Please transcribe the lines below exactly, and leave every image behind.

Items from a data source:
[Start of Attachment]

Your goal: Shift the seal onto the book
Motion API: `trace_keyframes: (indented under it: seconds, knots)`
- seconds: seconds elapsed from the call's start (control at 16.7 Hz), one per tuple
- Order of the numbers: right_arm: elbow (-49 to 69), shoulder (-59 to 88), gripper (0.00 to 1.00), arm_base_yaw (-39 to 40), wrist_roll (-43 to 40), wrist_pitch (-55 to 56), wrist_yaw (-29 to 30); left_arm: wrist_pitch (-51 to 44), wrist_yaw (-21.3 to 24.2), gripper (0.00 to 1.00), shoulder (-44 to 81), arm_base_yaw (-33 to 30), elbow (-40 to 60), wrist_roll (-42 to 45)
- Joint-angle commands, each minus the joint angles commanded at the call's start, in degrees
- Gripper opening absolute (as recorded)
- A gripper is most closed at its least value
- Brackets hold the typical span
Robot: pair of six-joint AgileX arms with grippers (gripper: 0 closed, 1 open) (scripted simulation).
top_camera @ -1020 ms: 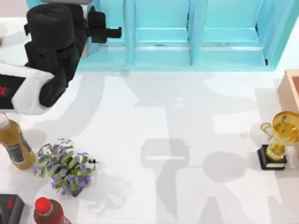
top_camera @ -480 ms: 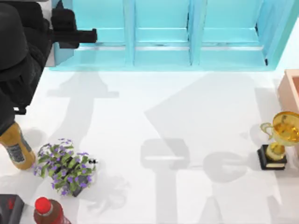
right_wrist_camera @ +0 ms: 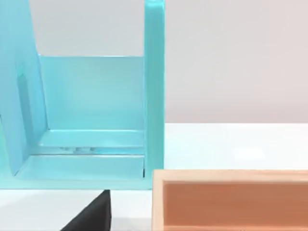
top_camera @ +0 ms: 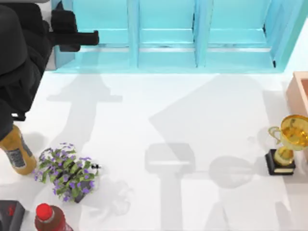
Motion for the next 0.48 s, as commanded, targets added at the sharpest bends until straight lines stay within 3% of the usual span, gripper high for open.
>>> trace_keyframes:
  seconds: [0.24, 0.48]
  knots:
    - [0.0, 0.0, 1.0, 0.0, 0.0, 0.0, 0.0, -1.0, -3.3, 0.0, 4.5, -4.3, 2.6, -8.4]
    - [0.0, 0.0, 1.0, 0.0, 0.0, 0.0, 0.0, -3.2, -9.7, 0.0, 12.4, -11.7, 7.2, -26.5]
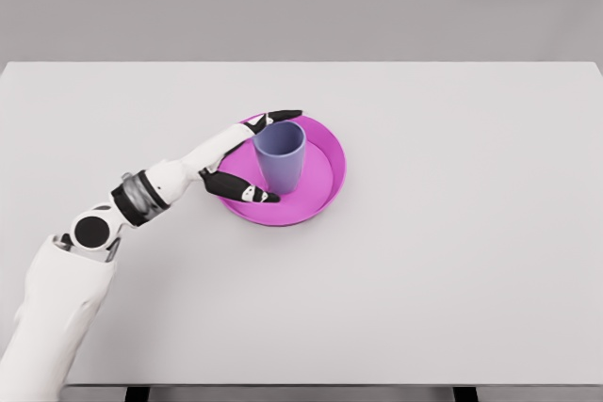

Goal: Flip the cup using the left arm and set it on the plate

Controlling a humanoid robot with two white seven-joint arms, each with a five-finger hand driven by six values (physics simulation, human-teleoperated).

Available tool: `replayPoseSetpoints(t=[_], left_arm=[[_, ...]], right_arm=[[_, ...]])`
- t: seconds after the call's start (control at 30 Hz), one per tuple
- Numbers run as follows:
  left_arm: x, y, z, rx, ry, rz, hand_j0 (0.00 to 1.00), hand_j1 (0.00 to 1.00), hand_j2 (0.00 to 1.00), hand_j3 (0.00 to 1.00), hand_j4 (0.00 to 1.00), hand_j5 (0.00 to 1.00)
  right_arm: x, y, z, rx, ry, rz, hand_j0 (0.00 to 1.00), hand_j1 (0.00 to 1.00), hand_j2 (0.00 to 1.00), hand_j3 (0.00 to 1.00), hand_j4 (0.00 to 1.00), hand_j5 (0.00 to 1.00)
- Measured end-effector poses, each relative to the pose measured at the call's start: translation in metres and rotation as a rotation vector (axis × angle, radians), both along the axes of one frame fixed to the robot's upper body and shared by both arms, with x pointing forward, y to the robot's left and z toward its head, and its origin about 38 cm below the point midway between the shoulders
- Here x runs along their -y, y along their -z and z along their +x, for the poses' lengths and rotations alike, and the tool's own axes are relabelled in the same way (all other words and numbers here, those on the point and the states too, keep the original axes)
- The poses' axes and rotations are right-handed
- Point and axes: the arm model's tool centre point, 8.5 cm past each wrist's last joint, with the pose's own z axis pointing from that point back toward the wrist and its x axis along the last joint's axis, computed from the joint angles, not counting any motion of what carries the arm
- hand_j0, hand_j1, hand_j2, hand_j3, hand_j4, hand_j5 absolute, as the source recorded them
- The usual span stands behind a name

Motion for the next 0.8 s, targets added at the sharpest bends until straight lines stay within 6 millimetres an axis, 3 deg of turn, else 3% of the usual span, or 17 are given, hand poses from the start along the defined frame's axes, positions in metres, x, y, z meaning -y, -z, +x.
replayPoseSetpoints(t=[0.3,0.47,0.67,0.8], left_arm=[[-0.002,-0.006,-0.002,0.023,0.003,0.003,1.00,1.00,1.00,1.00,1.00,1.00],[-0.015,-0.008,-0.003,0.032,-0.006,0.033,1.00,1.00,1.00,1.00,1.00,1.00],[-0.044,-0.014,-0.002,0.039,-0.036,0.070,1.00,1.00,1.00,1.00,1.00,1.00],[-0.083,-0.020,-0.006,0.045,-0.075,0.109,1.00,1.00,1.00,1.00,1.00,1.00]], right_arm=[[0.000,0.000,0.000,0.000,0.000,0.000,1.00,1.00,1.00,1.00,1.00,1.00],[0.000,0.000,0.000,0.000,0.000,0.000,1.00,1.00,1.00,1.00,1.00,1.00],[0.000,0.000,0.000,0.000,0.000,0.000,1.00,1.00,1.00,1.00,1.00,1.00],[0.000,0.000,0.000,0.000,0.000,0.000,1.00,1.00,1.00,1.00,1.00,1.00]])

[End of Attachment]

**Written answer:**
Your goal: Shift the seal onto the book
Motion API: `trace_keyframes: (indented under it: seconds, knots)`
- seconds: seconds elapsed from the call's start (control at 16.7 Hz), one per tuple
- Order of the numbers: right_arm: elbow (-49 to 69), shoulder (-59 to 88), gripper (0.00 to 1.00), arm_base_yaw (-39 to 40), wrist_roll (-43 to 40), wrist_pitch (-55 to 56), wrist_yaw (-29 to 30); left_arm: wrist_pitch (-51 to 44), wrist_yaw (-21.3 to 24.2), gripper (0.00 to 1.00), shoulder (-44 to 81), arm_base_yaw (-33 to 30), elbow (-40 to 60), wrist_roll (-42 to 45)
- Joint-angle commands, each minus the joint angles commanded at the call's start, in degrees
- Gripper opening absolute (as recorded)
- A gripper is most closed at its least value
- Brackets hold the typical span
Robot: pair of six-joint AgileX arms with grippers (gripper: 0 closed, 1 open) (scripted simulation).
top_camera @ -1020 ms: 
top_camera @ -480 ms: 
right_wrist_camera @ +0 ms: 
top_camera @ +0 ms: 
Motion for the next 0.48 s, as commanded, targets added at the sharpest bends until straight lines stay within 3% of the usual span, gripper high for open.
>>> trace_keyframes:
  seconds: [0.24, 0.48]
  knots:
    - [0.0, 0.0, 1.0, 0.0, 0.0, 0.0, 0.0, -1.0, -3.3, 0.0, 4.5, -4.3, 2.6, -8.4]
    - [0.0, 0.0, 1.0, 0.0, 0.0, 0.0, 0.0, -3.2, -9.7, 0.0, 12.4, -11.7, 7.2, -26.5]

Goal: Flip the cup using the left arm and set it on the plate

Controlling a humanoid robot with two white seven-joint arms, each with a five-finger hand driven by six values (physics simulation, human-teleoperated).

Available tool: `replayPoseSetpoints(t=[_], left_arm=[[_, ...]], right_arm=[[_, ...]])`
- t: seconds after the call's start (control at 30 Hz), one per tuple
- Numbers run as follows:
  left_arm: x, y, z, rx, ry, rz, hand_j0 (0.00 to 1.00), hand_j1 (0.00 to 1.00), hand_j2 (0.00 to 1.00), hand_j3 (0.00 to 1.00), hand_j4 (0.00 to 1.00), hand_j5 (0.00 to 1.00)
  right_arm: x, y, z, rx, ry, rz, hand_j0 (0.00 to 1.00), hand_j1 (0.00 to 1.00), hand_j2 (0.00 to 1.00), hand_j3 (0.00 to 1.00), hand_j4 (0.00 to 1.00), hand_j5 (0.00 to 1.00)
- Measured end-effector poses, each relative to the pose measured at the call's start: translation in metres and rotation as a rotation vector (axis × angle, radians), both along the axes of one frame fixed to the robot's upper body and shared by both arms, with x pointing forward, y to the robot's left and z toward its head, and its origin about 38 cm below the point midway between the shoulders
- Here x runs along their -y, y along their -z and z along their +x, for the poses' lengths and rotations alike, and the tool's own axes are relabelled in the same way (all other words and numbers here, those on the point and the states too, keep the original axes)
- The poses' axes and rotations are right-handed
- Point and axes: the arm model's tool centre point, 8.5 cm past each wrist's last joint, with the pose's own z axis pointing from that point back toward the wrist and its x axis along the last joint's axis, computed from the joint angles, not counting any motion of what carries the arm
- hand_j0, hand_j1, hand_j2, hand_j3, hand_j4, hand_j5 absolute, as the source recorded them
- The usual span stands behind a name

Motion for the next 0.8 s, targets added at the sharpest bends until straight lines stay within 6 millimetres an axis, 3 deg of turn, else 3% of the usual span, or 17 are given, hand poses from the start along the defined frame's axes, positions in metres, x, y, z meaning -y, -z, +x.
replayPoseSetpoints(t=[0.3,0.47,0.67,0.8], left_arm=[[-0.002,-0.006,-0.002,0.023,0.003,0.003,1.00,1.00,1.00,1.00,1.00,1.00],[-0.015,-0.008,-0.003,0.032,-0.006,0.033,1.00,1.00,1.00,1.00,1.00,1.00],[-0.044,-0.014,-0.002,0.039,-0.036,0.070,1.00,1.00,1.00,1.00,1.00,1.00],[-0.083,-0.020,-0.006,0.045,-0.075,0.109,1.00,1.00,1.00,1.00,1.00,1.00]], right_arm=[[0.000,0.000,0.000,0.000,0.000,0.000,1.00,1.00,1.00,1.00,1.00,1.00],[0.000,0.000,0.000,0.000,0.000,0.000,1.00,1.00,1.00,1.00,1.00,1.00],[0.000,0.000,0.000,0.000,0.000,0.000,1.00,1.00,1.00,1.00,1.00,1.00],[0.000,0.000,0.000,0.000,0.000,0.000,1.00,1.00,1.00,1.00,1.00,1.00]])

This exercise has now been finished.